Supplied information START
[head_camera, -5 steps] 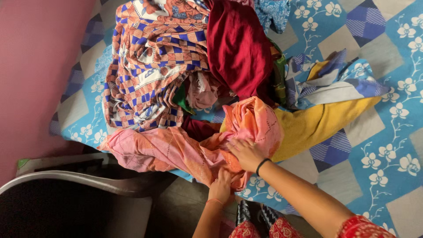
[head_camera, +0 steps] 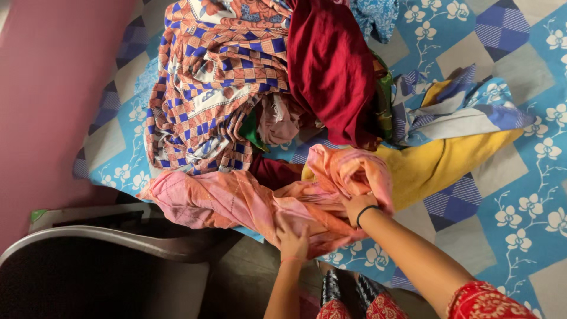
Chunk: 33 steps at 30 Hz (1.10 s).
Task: The person picks up and folds a shirt and other pieces of clothing by hand on a bed.
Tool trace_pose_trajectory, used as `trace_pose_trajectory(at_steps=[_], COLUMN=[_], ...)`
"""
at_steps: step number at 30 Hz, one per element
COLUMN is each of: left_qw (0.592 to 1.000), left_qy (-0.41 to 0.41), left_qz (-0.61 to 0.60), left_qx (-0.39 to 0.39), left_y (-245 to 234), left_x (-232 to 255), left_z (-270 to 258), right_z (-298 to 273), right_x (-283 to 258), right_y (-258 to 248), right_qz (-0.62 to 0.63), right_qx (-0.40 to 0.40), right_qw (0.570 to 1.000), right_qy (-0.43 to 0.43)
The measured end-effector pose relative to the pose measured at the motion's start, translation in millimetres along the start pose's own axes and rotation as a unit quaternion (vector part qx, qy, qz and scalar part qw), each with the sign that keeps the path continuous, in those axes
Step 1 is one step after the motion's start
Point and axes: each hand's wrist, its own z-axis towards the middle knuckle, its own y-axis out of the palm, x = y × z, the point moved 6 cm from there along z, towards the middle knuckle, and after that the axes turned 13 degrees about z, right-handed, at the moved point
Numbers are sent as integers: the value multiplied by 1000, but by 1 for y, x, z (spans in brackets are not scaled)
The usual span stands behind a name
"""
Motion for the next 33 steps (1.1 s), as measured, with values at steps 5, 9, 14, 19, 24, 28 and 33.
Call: trace_pose_trajectory(at_steps=[5,9,14,19,24,28,33], left_qw=[937,828,796,646,736,889,912], left_qy=[-321,-470,-232,-98,184,232,389], left_qz=[-138,-303,-555,-753,-634,-295,80], left_qx=[-25,-43,63,-76,-152,-262,-99], left_y=[25,36,1,-83,-152,-133,-143], left_x=[-45,-53,8,132,220,238,281], left_z=[13,-2,41,53,24,17,-26], right_z=[-43,-113,-163,-213,-284,-336,-305], right_x=[5,8,36,79,140,146,133], right_y=[76,69,20,-51,-109,-145,-132], right_qz=[110,300,435,420,464,300,545], right_qx=[49,46,233,487,565,730,551], right_qw=[992,953,870,755,680,608,632], right_qy=[-33,25,22,-130,-52,-78,-13])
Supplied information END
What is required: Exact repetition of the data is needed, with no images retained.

Task result:
[head_camera, -5 steps] 
[head_camera, +0 steps] 
Chunk: 33 steps at 30 Hz (1.10 s).
Task: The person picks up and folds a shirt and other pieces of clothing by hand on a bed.
Tool trace_pose_trajectory, used as `trace_pose_trajectory(at_steps=[_], COLUMN=[_], ...)`
"""
at_steps: step number at 30 Hz, one per element
COLUMN is each of: left_qw (0.592 to 1.000), left_qy (-0.41 to 0.41), left_qz (-0.61 to 0.60), left_qx (-0.39 to 0.39), left_y (-245 to 234), left_x (-232 to 255), left_z (-270 to 258), right_z (-298 to 273), right_x (-283 to 258), right_y (-258 to 248), right_qz (-0.62 to 0.63), right_qx (-0.40 to 0.40), right_qw (0.570 to 1.000), right_qy (-0.43 to 0.43)
The measured end-effector pose relative to the pose measured at the motion's start, translation in millimetres along the start pose's own axes and rotation as a unit quaternion (vector part qx, qy, qz and scalar part qw), each with the sign that keeps the path continuous, in those axes
Step 1 is one step after the motion's start
Point and axes: each hand's wrist, its own z-axis towards the middle knuckle, its own y-axis out of the palm, x = y × z, the point moved 6 cm from there along z, towards the middle knuckle, and after that the axes turned 13 degrees about z, right-handed, at the moved point
Numbers are sent as integers: the value multiplied by 1000, but by 1 for y, x, z (spans in brackets are not scaled)
The usual span stands behind a name
"""
Motion for the next 33 steps (1.1 s), as measured, with values at steps 5, 9, 14, 19, 24, 28 and 33.
Call: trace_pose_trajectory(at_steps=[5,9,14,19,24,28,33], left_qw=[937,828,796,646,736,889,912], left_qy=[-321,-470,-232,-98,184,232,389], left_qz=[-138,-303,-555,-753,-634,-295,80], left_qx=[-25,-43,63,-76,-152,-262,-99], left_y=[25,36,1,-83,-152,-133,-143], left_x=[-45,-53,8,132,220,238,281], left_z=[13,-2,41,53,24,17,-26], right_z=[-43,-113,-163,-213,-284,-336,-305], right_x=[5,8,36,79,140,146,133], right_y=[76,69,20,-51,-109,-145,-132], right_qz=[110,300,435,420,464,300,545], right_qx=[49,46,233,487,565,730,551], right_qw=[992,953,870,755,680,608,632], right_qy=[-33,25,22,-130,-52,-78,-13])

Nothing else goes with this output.